[ASSIGNED TASK] Show all lines of the entries in which the word "storage" is found.

(Entries taken from a collection)
────────────────

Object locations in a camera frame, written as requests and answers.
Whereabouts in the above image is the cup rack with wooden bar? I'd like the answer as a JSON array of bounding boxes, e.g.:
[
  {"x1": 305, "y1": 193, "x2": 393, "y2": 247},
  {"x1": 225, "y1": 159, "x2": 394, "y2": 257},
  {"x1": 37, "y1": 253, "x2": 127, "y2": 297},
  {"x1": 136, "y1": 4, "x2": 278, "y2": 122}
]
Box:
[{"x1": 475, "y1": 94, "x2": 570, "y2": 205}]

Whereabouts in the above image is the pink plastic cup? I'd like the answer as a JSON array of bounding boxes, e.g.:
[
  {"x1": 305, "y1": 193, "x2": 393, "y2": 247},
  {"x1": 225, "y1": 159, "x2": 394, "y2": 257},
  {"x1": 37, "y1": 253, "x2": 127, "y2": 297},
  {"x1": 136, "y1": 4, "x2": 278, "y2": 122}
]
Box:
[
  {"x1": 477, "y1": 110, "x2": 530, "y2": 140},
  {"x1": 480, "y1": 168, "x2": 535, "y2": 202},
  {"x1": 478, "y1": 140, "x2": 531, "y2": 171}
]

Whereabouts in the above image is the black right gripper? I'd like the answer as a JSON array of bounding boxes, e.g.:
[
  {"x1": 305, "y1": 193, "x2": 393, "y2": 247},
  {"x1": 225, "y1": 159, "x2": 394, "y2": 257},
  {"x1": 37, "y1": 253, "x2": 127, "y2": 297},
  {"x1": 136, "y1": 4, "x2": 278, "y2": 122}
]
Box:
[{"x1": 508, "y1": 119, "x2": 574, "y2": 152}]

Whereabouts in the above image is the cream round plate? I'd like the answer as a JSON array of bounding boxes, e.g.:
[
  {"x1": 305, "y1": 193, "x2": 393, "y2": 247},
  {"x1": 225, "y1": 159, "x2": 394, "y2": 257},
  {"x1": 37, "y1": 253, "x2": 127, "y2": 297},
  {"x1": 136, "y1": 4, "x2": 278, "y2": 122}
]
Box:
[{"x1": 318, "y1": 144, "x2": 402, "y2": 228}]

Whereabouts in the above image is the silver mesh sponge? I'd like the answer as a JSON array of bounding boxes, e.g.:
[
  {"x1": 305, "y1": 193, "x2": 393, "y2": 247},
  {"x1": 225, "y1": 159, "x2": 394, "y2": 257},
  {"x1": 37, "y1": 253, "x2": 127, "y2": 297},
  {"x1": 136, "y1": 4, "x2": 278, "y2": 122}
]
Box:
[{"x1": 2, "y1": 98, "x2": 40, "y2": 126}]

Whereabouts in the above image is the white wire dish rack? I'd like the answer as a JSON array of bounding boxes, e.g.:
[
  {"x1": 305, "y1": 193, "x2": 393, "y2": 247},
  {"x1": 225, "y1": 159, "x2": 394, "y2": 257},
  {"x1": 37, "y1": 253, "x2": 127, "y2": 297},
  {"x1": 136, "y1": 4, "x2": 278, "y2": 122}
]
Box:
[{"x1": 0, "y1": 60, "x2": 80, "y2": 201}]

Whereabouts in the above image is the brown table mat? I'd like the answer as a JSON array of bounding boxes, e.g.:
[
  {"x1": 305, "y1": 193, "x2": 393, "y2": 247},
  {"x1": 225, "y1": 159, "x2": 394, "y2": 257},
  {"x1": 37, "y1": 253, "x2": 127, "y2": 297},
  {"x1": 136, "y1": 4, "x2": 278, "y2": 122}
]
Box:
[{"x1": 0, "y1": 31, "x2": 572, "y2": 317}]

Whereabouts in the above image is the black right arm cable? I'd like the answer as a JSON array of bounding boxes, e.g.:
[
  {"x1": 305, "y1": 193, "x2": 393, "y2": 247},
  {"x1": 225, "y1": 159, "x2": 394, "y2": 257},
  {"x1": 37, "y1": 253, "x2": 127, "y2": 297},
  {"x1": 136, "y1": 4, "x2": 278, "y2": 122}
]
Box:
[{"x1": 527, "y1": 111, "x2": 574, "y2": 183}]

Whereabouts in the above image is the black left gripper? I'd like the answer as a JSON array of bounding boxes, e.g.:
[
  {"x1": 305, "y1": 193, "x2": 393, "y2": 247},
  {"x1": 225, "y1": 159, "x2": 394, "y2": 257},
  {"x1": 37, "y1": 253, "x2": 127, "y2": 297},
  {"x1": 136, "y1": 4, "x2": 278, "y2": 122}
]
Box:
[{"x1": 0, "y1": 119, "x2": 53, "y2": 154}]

────────────────

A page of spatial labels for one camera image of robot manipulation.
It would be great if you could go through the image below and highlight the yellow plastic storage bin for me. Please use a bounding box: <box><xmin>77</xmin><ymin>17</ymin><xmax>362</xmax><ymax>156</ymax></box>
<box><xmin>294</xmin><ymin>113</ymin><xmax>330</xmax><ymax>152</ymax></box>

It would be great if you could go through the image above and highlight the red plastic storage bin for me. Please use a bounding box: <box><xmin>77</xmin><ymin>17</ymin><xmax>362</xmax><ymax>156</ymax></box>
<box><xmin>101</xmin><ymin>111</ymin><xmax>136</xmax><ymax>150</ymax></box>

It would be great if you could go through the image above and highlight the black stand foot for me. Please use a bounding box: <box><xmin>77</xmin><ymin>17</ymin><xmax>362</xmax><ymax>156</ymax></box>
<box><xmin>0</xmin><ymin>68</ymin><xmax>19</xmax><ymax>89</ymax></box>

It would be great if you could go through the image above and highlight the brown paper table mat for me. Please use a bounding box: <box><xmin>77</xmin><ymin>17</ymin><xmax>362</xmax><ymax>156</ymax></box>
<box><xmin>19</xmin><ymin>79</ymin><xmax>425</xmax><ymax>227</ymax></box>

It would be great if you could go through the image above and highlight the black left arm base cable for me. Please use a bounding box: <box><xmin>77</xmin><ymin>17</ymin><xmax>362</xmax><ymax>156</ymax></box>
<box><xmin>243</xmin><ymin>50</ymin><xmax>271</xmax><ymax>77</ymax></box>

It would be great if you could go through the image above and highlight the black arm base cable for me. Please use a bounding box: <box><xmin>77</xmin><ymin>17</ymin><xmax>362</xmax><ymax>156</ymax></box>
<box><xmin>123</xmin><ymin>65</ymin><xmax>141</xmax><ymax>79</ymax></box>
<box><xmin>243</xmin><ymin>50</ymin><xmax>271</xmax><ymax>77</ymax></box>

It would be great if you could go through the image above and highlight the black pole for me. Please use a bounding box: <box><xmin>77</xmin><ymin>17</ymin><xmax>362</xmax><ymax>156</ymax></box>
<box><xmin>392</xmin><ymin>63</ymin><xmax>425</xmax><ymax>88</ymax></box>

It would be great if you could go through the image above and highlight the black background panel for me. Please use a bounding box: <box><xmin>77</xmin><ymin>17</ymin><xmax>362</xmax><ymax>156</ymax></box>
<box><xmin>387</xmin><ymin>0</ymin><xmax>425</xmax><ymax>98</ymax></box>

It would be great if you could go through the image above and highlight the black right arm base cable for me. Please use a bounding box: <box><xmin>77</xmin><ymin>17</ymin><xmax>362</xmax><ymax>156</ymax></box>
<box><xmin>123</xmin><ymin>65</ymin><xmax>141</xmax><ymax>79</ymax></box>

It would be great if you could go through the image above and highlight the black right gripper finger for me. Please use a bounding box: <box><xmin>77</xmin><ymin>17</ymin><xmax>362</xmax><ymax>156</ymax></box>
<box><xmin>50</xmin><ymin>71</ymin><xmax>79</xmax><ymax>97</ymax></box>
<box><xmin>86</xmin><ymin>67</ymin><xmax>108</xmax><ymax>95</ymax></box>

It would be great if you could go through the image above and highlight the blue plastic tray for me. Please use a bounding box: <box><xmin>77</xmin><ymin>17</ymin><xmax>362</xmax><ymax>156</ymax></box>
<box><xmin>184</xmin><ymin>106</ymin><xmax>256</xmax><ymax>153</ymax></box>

────────────────

[TASK RESULT]
It would be great if you could go through the image below and highlight the yellow plastic storage bin for me. Please use a bounding box: <box><xmin>77</xmin><ymin>17</ymin><xmax>362</xmax><ymax>156</ymax></box>
It would be great if you could go through the image above and highlight the red plastic storage bin for me. Please use a bounding box: <box><xmin>77</xmin><ymin>17</ymin><xmax>362</xmax><ymax>156</ymax></box>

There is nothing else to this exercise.